Your browser is out-of-date!

Update your browser to view this website correctly. Update my browser now


Radio Applications of MPEG-7

Practical Uses Are Emerging for This Metadata Standard

Practical Uses Are Emerging for This Metadata Standard

Yes, Virginia, there really is an MPEG-7 – and an MPEG-21, too, since you asked.

Many readers may wonder how the numbers got that high so quickly. Wasn’t it just a few short years ago that MPEG-2 was issued? And hasn’t there been more recent discussion about MPEG-4? Did we miss something important?

Perhaps some review is in order.

Let’s start at the beginning. In 1988, the Moving Pictures Expert Group (MPEG) of the International Standards Organization (ISO) was formed, and subsequently issued a specification for the perceptual coding of digital audio and video signals.

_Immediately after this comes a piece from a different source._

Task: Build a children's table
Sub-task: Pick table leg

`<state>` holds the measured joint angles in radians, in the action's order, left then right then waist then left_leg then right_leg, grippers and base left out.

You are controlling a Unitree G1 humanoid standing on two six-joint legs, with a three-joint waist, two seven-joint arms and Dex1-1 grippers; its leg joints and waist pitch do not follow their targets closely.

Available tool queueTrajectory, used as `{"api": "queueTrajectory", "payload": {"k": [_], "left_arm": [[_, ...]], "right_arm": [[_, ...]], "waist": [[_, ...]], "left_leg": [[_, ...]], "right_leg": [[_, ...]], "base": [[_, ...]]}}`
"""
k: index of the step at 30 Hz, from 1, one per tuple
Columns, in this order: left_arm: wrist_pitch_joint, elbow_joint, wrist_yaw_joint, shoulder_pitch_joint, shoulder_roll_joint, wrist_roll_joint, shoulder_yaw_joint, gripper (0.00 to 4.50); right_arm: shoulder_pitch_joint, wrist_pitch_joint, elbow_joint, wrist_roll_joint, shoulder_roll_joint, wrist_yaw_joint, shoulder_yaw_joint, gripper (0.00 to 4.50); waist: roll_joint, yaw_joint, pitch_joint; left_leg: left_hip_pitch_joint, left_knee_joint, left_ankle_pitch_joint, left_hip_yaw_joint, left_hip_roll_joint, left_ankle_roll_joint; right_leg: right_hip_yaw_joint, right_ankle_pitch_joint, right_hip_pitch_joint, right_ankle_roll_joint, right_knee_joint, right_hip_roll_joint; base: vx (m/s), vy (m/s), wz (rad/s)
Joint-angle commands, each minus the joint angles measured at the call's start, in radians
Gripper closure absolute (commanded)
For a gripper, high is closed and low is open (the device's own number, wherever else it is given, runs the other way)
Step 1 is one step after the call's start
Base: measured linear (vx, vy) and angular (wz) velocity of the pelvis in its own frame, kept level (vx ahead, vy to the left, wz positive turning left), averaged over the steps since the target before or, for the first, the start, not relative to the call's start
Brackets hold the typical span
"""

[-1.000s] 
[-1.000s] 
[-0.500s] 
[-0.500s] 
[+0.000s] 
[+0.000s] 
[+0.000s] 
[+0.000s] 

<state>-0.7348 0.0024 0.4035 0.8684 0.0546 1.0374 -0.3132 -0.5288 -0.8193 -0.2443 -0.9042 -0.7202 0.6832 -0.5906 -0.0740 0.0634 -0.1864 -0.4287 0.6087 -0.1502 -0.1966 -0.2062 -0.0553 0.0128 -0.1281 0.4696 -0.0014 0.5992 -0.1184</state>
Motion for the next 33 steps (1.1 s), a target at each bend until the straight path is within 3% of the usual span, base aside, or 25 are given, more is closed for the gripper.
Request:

Retrospectively, this specification was named MPEG-1, after the next set of specs was issued by the group as “MPEG-2” a few years later (in a process similar to our application of “WW-I” to what had been called “the Great War” prior to WW-II).

The audio coding components in MPEG-1 and MPEG-2 were called Audio Layers I, II and III, which gave rise to audio professionals’ shortcuts of “MPEG Layer II” and “Layer III” (or the occasional misnomer of “MPEG-2” and “MPEG-3”), and the now well-known consumer audio file format “mp3.”

MPEG-2 video coding has since become the world standard for DTV and DVD, and for a while it was envisioned that an MPEG-3 family of codecs would occupy the same functionality for HDTV. But as it turned out, MPEG-2 had a range of scalability – specifically, a matrix of profiles and levels – that allowed it to accommodate the requirements of HDTV, so the MPEG-3 work was dropped.

Jumping ahead

Meanwhile, streaming media on the Internet was developing. The MPEG-4 initiative was started in the late 1990s, at first to address the specific needs of low bit-rate media representation in this environment.

Yet unlike its predecessors, which were targeted at fairly specific applications, the MPEG-4 process grew to encompass a wide range of different elements. About the only thing they all shared was their application to areas not especially well served by MPEG-1 or -2 (such as online media, gaming, datacasting, wireless telecom, graphics, object-oriented representation, etc.).

So today, MPEG-4 includes a number of widely divergent “parts,” each of which specifies a different technology for a targeted application. It also includes the ability to integrate digital rights management (DRM) to media content.

So now, on to MPEG-5, right? Well, no.

There are numerous theories why the MPEG organization decided to skip directly from MPEG-4 to MPEG-7, ranging from the sensible – e.g., it looked like the MPEG-4 work would be so broad that it might be broken into several different initiatives, so like the assignment of street-address numbers by the post office, room was left for adjacent expansion – to the quirky – e.g., MPEG’s idiosyncratic leader, Leonardo Chariglione, simply wanted to leave people guessing.

The truth probably lies somewhere in between. Standards people have a unique world view, and often an offbeat sense of humor. You have to be a little wacky to sit in a room all day and discuss this stuff.

Even more questions of sequence were raised when the organization named its next initiative “MPEG-21,” and the range of reasons behind its derivation became even more inventive, to the point where it’s best just not to ask anymore.

A major shift

The discontinuities in MPEG’s numbering scheme do point out the substantial changes in focus among the group’s processes, however.

While all of MPEG’s work remains associated with digital audio and video media, the MPEG-1 through MPEG-4 efforts essentially are essence (i.e., program content) coding or representation systems, primarily intended to provide high-quality, efficient transmission or storage of digital media programs.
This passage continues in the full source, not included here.